Real oil prices have once again exceed the early 80s highs, but that doesn't necessarily mean another recession.
Conservation and technology have significantly reduced the amount of energy required to fuel economic growth. Even though energy is more expensive now than ever before (with the brief exception of mid-2008), today we spend about one-third less of our incomes on energy than we did in 1982, because we use less of it in our daily lives.
The rebound in commodity prices reflects stronger global growth and accommodative monetary policy. Rising gold and commodity prices is likely a precursor to a rise in the general price level.
In real terms, the rebound in commodity prices has taken them back to their 1970 levels. Easy money seems like a primary cause.

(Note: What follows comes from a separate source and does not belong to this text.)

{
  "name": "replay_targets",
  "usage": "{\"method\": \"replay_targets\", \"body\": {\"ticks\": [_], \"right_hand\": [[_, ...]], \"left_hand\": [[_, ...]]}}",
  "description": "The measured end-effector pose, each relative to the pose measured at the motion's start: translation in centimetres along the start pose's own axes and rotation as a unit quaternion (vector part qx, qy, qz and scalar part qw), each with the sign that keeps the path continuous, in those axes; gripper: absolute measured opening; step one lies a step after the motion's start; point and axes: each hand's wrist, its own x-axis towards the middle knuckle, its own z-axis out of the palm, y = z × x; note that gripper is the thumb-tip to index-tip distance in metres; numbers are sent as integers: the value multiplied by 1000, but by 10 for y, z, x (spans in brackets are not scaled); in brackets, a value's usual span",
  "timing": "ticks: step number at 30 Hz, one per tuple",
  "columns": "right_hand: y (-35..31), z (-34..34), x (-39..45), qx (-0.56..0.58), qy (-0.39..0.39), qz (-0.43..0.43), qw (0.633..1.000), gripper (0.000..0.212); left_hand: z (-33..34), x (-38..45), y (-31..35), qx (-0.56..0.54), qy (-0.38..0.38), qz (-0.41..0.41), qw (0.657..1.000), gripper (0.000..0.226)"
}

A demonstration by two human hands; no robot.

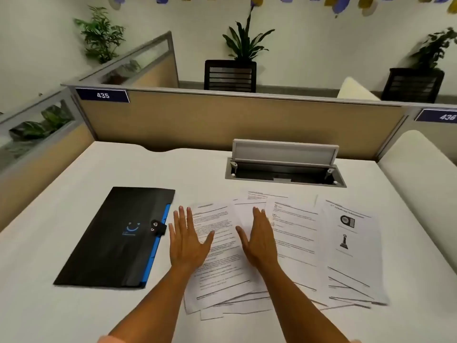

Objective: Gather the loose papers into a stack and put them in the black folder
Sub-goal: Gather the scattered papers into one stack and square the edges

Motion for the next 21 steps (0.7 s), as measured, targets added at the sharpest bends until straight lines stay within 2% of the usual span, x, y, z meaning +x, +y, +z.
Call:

Easy money typically encourages people to invest in physical goods that hold their value over time, while tight money reverses that tendency, encouraging people to invest in financial and productive assets.
The across-the-board strength of commodity prices is an excellent indicator of healthy global growth, but also warns us that monetary policy (both in the US and abroad, since commodities are rising in all currencies) is playing an important role, and this is a portent of rising inflation.